Vanda Eduarda, 52 anos, dona de casa mora no Jardim Vera Cruz, um dos bairros da região Oeste. Naquele sábado, se deslocou até o terminal capelinha para visitar a irmã que acabara de fazer uma cirurgia no Jardim Jacira, localizado em Itapecerica da Serra.
Para Vanda, a região central de São Paulo é vista como um lugar distante. “Não vou muito para aqueles lados lá, raramente vou pra Santo Amaro até.” Sobre um aspecto de seu bairro que mudaria, ela escolhe a educação como área que precisa de mais investimentos.
O terminal Capelinha foi inaugurado em 1998 pelo prefeito Celso Pitta, do PPB (Partido Progressista Brasileiro). Ao todo, são 43 linhas, diurnas e noturnas, que saem do Terminal Capelinha. Onde o metrô não chega, as linhas de ônibus levam a população da zona Sul e da extrema zona Sul até a região central.
COMO A ZONA SUL É VISTA
A percepção do que é a região central é diferente de acordo com os moradores de cada região. O ponto referencial muda. Enquanto a funcionária do Terminal Bandeira indicava como exemplo que um lugar longe era a região sul, quem mora na região sul dificilmente demonstra vontade de ir para “aqueles lados” do centro, como afirmou a morada Vanda.
Enquanto estávamos no Terminal Capelinha, éramos vistas como estrangeiras. Os funcionários do Terminal, intrigados com a nossa presença, nos questionaram diversas vezes: “o que estão fazendo aqui? o que querem?” parecia estranha a ideia de desnaturalizar aquele espaço. Os moradores, também, se mostravam apreensivos com a nossa presença. Enquanto anotávamos, muitos desconfiavam dos bloquinhos.
Nos últimos momentos que estávamos no Terminal, um grupo de funcionários nos proibiu de entrevistar as pessoas. “Por favor, peço para que se retirem”, nos disseram enquanto nos acompanhavam até o ônibus que nos levaria de volta. Dessa vez, para o metrô vila mariana.
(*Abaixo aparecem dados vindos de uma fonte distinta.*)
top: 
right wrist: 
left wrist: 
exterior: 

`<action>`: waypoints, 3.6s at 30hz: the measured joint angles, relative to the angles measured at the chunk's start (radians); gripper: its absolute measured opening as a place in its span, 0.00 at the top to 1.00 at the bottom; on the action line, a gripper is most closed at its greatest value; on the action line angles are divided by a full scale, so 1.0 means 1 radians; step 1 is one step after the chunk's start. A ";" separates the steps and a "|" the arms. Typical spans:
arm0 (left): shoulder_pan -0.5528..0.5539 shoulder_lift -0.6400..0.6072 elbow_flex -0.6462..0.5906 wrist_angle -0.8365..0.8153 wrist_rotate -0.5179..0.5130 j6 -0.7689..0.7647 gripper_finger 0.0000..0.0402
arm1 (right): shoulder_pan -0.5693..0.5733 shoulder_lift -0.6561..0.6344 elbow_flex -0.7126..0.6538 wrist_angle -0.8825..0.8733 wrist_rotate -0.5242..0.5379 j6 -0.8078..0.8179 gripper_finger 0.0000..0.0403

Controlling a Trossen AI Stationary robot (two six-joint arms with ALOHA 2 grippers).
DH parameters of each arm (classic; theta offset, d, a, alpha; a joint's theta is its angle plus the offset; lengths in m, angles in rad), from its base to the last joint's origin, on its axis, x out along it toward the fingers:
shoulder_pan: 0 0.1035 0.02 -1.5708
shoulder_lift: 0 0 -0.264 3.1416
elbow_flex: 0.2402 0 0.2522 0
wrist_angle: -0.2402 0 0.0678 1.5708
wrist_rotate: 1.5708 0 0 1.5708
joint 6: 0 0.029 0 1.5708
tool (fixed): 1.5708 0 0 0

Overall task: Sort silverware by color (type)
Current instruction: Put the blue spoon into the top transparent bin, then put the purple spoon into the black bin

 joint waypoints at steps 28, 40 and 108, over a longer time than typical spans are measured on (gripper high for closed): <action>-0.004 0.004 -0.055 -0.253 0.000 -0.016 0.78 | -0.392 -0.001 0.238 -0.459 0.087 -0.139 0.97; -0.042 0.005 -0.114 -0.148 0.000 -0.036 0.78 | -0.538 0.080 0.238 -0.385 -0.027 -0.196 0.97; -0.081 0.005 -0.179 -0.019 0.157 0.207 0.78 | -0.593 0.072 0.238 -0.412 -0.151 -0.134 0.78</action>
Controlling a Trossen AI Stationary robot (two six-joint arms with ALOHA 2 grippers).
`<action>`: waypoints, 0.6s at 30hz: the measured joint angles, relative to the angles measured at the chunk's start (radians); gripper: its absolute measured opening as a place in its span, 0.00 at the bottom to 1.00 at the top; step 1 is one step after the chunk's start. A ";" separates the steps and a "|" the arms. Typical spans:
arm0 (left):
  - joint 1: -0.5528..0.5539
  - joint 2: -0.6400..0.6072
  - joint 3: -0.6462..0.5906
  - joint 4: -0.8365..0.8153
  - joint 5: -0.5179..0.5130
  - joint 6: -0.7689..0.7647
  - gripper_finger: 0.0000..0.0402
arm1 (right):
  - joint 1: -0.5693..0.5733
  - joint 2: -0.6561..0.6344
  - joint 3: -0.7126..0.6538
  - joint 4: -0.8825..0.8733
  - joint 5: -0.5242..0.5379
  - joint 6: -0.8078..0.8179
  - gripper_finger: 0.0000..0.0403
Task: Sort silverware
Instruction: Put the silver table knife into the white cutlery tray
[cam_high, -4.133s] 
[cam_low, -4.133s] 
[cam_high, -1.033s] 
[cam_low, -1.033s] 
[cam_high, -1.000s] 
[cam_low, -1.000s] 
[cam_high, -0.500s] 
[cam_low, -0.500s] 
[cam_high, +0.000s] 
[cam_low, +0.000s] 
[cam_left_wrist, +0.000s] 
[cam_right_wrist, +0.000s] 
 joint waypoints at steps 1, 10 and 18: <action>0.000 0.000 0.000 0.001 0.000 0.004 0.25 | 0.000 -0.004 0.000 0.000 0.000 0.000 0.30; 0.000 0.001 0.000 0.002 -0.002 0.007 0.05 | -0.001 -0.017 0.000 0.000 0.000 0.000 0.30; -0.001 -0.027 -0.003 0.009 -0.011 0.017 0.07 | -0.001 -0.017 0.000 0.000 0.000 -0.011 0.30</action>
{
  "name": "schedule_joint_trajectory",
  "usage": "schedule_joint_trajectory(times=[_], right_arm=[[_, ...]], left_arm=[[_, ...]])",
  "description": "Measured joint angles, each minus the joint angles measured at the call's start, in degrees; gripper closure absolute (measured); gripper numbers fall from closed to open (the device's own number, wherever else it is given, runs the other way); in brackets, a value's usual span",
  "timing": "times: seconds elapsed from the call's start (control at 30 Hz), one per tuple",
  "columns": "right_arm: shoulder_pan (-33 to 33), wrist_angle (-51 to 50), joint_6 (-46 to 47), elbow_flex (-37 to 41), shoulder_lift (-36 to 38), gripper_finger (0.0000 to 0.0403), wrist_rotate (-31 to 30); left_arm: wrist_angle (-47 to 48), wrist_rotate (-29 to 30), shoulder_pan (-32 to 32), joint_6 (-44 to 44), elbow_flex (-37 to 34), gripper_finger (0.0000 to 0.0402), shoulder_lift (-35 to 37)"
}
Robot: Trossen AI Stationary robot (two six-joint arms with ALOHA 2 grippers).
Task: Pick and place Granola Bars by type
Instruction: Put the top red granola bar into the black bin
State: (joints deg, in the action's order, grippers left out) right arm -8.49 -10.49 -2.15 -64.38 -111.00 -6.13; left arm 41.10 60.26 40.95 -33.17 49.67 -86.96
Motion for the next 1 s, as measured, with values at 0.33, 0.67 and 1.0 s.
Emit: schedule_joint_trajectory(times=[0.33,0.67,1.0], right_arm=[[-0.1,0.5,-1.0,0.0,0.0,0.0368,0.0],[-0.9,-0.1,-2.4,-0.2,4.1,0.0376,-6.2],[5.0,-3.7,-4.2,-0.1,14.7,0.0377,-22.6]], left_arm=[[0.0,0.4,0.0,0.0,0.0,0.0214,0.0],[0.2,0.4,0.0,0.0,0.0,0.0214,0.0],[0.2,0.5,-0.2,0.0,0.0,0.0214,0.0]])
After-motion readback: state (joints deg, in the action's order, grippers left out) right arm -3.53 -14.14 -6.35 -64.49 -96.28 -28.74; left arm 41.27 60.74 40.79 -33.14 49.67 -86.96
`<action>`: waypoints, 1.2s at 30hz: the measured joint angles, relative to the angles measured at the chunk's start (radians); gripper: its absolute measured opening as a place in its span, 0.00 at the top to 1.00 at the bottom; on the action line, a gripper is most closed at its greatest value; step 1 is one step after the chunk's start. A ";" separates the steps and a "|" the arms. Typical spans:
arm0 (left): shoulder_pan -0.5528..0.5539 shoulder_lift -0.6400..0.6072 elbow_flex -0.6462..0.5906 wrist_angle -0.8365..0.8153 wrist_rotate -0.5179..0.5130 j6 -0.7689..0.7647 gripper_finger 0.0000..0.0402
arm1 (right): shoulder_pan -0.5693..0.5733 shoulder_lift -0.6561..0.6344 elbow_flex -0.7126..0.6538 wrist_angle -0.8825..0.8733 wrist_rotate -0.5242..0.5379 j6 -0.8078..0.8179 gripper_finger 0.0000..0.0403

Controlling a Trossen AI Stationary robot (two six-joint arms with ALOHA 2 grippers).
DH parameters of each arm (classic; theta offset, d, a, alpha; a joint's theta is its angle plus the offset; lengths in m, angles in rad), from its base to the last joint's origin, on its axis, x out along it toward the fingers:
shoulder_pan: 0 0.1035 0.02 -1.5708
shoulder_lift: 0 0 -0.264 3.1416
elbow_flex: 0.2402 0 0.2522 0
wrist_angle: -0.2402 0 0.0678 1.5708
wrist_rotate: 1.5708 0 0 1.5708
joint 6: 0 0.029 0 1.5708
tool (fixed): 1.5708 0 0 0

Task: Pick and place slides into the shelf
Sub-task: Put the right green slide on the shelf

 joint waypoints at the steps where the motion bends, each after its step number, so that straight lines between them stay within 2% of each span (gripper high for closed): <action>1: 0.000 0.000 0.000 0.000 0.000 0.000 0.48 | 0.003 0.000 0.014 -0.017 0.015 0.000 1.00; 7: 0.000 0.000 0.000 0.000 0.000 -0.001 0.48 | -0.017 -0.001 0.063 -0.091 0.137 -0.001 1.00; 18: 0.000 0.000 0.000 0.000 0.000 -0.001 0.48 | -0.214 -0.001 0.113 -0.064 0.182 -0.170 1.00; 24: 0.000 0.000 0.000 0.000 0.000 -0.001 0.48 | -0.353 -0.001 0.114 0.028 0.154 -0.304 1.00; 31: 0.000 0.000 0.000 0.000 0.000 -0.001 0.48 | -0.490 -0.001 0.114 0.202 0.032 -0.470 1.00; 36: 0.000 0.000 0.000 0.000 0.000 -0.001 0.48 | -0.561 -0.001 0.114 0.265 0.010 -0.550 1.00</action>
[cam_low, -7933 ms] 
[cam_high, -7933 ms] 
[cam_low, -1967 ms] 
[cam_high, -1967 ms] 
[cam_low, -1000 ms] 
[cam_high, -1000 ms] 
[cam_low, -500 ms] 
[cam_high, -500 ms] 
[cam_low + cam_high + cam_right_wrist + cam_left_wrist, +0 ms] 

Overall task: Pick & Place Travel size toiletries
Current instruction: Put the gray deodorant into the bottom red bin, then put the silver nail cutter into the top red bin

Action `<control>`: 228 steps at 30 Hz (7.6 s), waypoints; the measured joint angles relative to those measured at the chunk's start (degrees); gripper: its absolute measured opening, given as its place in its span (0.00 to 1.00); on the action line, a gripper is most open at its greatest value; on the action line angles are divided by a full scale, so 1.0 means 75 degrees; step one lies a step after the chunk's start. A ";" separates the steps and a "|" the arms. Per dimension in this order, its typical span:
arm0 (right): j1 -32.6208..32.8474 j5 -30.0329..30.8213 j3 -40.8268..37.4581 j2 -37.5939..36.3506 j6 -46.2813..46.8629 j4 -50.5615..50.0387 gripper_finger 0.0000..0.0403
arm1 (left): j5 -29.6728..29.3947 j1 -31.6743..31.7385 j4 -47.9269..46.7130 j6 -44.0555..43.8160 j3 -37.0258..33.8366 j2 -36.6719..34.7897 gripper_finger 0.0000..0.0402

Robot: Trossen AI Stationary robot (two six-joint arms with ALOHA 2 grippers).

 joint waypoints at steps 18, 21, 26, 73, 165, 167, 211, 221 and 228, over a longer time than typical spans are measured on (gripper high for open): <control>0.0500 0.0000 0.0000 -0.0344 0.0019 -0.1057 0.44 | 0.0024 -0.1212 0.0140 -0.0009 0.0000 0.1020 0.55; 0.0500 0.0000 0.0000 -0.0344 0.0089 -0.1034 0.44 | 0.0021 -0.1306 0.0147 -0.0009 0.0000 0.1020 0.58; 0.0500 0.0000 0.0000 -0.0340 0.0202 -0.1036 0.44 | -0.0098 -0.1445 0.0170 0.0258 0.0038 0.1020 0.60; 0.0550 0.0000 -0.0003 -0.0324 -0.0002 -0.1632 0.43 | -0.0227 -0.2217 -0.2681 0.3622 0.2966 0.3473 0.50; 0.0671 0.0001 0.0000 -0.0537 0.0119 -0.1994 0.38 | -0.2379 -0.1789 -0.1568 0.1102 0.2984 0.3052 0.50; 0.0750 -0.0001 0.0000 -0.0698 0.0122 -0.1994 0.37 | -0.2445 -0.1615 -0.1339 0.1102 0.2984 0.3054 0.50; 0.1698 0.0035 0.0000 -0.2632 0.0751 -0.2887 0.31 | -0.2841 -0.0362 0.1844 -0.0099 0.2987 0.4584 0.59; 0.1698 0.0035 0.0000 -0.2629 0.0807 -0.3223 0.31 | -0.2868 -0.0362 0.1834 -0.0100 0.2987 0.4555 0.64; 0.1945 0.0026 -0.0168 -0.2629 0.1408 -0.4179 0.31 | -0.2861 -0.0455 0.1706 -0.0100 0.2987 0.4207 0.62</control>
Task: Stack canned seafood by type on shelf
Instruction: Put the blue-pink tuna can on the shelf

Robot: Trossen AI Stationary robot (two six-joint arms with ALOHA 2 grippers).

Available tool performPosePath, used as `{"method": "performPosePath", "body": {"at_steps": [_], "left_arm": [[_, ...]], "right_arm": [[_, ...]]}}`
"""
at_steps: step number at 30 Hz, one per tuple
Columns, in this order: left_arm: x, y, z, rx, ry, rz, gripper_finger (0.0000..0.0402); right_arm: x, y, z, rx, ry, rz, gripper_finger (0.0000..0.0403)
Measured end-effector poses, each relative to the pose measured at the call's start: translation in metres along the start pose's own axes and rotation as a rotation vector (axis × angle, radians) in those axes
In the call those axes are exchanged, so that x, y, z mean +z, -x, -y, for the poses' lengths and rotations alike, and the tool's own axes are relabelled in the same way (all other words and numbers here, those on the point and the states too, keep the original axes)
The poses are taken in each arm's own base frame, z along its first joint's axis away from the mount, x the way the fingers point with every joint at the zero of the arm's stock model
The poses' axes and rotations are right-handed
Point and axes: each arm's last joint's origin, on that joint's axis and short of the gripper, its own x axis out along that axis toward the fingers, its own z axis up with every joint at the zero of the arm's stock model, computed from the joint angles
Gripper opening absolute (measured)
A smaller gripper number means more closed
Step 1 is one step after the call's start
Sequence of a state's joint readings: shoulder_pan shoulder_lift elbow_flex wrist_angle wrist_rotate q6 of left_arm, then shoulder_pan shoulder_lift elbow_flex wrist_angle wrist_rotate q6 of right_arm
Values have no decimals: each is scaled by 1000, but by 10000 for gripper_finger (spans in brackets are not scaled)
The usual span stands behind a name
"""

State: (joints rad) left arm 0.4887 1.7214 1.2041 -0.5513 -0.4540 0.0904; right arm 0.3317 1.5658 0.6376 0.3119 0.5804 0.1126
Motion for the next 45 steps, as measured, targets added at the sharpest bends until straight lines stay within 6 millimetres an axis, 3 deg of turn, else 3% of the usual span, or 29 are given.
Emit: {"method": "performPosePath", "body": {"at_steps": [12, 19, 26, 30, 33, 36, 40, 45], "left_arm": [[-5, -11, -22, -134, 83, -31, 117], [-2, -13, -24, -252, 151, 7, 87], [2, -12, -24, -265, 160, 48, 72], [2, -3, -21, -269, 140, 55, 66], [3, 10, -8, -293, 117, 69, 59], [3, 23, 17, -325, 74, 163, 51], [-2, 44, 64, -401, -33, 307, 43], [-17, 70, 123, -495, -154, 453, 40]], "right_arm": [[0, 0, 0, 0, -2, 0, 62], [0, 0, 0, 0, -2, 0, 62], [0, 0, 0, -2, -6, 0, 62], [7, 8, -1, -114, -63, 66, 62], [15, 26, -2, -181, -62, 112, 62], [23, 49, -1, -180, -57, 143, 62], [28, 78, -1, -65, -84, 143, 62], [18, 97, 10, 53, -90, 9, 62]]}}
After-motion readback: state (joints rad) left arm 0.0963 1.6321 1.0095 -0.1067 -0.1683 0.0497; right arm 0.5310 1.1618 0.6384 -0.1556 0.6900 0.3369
Como já mostrou a equipe de reportagem do “UOL Tab”, o processo de gentrificação de uma região também acontece de forma constante. A própria zona sul vem, com o passar dos anos, enfrentando esse processo. A gentrificação é a valorização de um bairro ou região. Os custos altos de vida, porém, extrapolam o que estava estabelecido antes com os outros moradores.
Reportagem do “Repórter Brasil” mostrou como esse conceito, o de gentrificação, afeta lugares distantes da zona central. E mostrando que o bairro do Campo Limpo, por exemplo, aumentou seu custo por metro quadrado de seu aluguel.